Cette fois-ci, les sceptiques étaient sur leurs talons. Le Crewe Circle fut démasqué par un enquêteur de la Society for Psychical Research, association reconnue d’utilité publique dont l’objectif est de recueillir des informations et de favoriser la compréhension concernant les phénomènes psychiques et paranormaux par le biais de la recherche et de l’éducation, qui publia ses conclusions dans l’espoir de faire connaître cette escroquerie. Des magiciens comme Harry Houdini se donnèrent également pour mission d’arrêter les spiritualistes et autres charlatans prétendant entrer en contact avec les morts. Dans le but de prouver l’objet de son propos, il créa une photographie de lui-même lisant un livre avec le fantôme d’Abraham Lincoln et révéla publiquement les méthodes trompeuses employées par les photographes et les médiums. Le monde universitaire, la science et les gros titres des journaux démasquèrent le spiritisme et ce mouvement religieux tomba finalement dans l’oubli à jamais.

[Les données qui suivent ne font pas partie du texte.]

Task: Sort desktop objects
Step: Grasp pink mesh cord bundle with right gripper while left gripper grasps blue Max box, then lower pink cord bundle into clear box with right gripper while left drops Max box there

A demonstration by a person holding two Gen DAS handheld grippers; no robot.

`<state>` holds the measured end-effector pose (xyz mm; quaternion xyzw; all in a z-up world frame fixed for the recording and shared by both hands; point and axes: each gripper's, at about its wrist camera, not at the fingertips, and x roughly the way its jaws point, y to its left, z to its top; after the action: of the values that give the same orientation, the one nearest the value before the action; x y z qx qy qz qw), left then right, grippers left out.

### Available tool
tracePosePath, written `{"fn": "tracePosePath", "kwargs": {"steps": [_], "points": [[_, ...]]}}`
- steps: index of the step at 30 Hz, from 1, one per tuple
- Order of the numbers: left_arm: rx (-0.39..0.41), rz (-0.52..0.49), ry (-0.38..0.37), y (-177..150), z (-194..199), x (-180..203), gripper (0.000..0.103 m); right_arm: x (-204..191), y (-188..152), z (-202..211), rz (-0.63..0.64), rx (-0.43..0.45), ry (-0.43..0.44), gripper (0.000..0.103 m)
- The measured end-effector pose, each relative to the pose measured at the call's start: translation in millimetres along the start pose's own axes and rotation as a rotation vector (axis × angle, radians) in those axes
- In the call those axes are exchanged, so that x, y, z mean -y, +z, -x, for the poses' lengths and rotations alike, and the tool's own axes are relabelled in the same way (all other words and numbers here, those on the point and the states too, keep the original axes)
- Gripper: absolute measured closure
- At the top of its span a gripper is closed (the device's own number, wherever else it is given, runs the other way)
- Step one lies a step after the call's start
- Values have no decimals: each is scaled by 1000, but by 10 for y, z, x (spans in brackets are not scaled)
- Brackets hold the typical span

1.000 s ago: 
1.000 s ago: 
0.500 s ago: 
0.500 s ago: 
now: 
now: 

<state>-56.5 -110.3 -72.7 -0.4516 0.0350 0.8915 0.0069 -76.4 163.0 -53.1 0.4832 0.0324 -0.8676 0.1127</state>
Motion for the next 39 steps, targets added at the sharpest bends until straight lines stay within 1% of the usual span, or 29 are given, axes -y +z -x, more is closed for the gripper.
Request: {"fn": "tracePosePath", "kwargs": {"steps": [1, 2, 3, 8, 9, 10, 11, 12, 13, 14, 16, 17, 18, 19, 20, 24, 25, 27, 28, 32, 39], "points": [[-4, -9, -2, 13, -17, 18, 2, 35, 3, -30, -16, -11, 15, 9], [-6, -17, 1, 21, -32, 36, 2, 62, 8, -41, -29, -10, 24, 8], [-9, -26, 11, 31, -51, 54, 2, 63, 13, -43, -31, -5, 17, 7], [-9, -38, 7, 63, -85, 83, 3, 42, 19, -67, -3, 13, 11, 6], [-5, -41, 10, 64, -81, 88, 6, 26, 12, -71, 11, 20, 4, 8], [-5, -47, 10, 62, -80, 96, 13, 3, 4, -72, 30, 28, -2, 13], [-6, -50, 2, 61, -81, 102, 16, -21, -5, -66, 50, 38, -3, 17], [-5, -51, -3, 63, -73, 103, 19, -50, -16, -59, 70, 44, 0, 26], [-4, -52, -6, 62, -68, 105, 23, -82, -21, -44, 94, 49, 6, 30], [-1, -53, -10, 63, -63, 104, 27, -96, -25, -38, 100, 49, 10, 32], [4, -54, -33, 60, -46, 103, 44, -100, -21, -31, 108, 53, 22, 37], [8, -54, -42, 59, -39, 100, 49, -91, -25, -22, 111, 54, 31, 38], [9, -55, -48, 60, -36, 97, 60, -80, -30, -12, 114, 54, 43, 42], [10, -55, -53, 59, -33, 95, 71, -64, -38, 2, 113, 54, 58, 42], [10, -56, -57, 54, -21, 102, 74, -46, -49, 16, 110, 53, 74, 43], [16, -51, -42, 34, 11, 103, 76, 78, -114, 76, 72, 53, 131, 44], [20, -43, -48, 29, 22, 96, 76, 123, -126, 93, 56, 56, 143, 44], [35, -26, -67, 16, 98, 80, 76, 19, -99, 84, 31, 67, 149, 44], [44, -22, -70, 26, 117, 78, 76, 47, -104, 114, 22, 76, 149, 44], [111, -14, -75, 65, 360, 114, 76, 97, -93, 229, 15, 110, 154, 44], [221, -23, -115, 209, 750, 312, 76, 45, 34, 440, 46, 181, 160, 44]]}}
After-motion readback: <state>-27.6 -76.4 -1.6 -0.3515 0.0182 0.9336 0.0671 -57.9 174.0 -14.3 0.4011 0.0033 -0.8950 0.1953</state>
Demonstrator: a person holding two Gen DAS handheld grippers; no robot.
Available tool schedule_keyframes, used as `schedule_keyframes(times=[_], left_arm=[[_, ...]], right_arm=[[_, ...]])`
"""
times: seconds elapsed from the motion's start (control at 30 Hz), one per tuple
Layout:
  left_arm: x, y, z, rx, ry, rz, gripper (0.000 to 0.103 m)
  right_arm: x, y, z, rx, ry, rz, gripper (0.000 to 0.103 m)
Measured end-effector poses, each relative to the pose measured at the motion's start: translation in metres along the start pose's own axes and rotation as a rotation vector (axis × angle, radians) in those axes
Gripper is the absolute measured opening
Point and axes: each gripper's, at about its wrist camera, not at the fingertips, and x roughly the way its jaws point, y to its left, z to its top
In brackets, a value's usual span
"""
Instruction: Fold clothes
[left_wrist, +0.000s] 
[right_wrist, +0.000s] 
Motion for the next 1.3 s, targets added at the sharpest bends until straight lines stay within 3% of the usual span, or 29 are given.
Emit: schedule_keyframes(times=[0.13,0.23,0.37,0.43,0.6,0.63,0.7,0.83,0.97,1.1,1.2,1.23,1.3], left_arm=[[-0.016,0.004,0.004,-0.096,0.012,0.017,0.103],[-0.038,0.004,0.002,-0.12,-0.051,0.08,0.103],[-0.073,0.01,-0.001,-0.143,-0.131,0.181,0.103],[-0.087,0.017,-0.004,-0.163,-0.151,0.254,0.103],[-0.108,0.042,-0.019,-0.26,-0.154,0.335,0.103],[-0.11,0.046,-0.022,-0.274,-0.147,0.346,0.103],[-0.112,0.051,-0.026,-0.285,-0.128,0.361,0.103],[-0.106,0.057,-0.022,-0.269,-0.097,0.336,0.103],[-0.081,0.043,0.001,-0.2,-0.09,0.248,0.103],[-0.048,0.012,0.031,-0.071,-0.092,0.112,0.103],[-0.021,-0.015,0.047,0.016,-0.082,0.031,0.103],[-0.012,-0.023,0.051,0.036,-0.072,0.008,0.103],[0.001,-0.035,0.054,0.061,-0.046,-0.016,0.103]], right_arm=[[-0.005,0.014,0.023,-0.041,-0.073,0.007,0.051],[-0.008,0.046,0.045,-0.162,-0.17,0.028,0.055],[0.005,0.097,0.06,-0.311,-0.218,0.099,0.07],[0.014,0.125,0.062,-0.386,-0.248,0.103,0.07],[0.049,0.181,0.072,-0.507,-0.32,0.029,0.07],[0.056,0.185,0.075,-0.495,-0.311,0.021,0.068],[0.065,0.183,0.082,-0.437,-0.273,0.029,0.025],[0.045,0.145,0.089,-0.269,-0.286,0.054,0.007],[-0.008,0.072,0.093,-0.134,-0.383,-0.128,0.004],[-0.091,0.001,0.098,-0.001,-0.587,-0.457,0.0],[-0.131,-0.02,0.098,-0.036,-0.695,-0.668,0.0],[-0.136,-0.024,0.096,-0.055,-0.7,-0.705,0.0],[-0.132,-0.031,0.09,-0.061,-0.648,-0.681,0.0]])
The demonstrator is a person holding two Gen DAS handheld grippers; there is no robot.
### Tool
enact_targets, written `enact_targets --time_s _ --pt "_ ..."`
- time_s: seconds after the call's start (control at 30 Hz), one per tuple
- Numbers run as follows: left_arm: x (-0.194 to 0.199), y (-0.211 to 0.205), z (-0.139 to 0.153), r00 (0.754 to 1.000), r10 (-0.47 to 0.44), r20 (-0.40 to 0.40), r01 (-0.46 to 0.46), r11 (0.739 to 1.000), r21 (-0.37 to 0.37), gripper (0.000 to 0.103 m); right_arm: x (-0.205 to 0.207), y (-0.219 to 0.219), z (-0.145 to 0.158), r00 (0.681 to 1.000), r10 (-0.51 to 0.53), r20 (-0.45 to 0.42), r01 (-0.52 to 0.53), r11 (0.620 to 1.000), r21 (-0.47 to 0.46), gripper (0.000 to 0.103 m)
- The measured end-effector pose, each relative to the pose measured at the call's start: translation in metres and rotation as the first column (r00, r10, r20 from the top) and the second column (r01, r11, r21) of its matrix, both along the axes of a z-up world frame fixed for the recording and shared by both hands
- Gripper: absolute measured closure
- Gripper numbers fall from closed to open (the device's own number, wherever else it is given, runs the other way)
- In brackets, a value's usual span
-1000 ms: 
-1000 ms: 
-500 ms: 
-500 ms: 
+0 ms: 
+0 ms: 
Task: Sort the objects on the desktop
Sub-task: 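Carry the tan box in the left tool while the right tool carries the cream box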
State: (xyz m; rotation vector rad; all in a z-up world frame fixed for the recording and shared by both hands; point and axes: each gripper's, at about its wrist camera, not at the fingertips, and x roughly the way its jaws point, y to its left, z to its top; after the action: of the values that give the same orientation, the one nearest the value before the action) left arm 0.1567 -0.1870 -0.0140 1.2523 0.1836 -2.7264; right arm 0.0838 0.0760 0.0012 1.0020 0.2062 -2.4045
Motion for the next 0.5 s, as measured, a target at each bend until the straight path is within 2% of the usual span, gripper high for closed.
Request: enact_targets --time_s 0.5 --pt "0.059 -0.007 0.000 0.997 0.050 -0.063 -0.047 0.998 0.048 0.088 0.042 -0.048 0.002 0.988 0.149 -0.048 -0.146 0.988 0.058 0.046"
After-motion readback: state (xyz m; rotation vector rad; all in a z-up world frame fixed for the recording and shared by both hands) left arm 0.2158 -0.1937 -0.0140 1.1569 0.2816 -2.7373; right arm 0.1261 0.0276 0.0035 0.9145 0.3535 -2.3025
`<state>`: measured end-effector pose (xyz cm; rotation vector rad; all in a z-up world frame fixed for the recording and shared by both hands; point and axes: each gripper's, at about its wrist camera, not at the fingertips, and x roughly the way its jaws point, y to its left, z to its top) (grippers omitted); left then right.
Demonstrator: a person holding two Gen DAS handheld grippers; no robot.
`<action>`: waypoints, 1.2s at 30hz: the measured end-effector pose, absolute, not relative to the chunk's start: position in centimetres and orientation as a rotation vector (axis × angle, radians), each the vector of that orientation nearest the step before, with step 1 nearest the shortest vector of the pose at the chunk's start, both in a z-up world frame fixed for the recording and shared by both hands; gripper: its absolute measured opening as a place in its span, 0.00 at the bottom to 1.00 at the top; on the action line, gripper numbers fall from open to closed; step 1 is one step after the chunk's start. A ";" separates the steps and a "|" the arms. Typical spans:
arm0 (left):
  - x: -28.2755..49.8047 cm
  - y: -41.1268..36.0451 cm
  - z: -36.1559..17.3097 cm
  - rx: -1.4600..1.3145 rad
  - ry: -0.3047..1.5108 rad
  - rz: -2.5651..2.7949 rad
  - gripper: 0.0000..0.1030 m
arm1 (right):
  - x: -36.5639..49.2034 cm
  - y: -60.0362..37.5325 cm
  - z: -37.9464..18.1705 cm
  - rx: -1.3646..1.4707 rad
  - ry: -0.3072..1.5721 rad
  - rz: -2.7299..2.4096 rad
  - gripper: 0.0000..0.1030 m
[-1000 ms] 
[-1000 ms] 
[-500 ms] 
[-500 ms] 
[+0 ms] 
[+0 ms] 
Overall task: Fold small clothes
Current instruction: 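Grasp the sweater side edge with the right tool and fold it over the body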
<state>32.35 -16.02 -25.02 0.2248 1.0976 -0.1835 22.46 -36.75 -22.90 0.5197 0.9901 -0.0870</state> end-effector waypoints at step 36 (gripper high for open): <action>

Harry Houdini et le fantôme d’Abraham Lincoln : le magicien révéla de quelle façon un ou une photographe pouvait produire des images trompeuses en créant cette photographie de lui-même avec le « fantôme » du président.
Avec notre compréhension moderne de la manipulation photographique, la photographie spirite peut sembler grotesque de nos jours. Toutefois, l’interrogation qui fut à la source de sa popularité reste d’actualité : existe-t-il davantage en ce monde que ce que nos yeux sont capables de voir ? Les traces fantomatiques sur les photographies et les objets non identifiés immortalisés continuent de nous fasciner, poussant à nous interroger sur l’existence des OVNI, ainsi que d’autres phénomènes inexplicables, au-delà de ce que notre vision nous permet de percevoir. « Nous n’avons toujours pas renoncé à l’idée que la technologie puisse être objective », déclare Jennifer Cadwallader. « Nous gardons également en tête qu’une caméra de surveillance peut filmer quelque chose d’inhabituel et que tout ce que nous voyons est manipulation. Nous voulons toujours y croire. »
Cet article a initialement paru sur le site nationalgeographic.com en langue anglaise.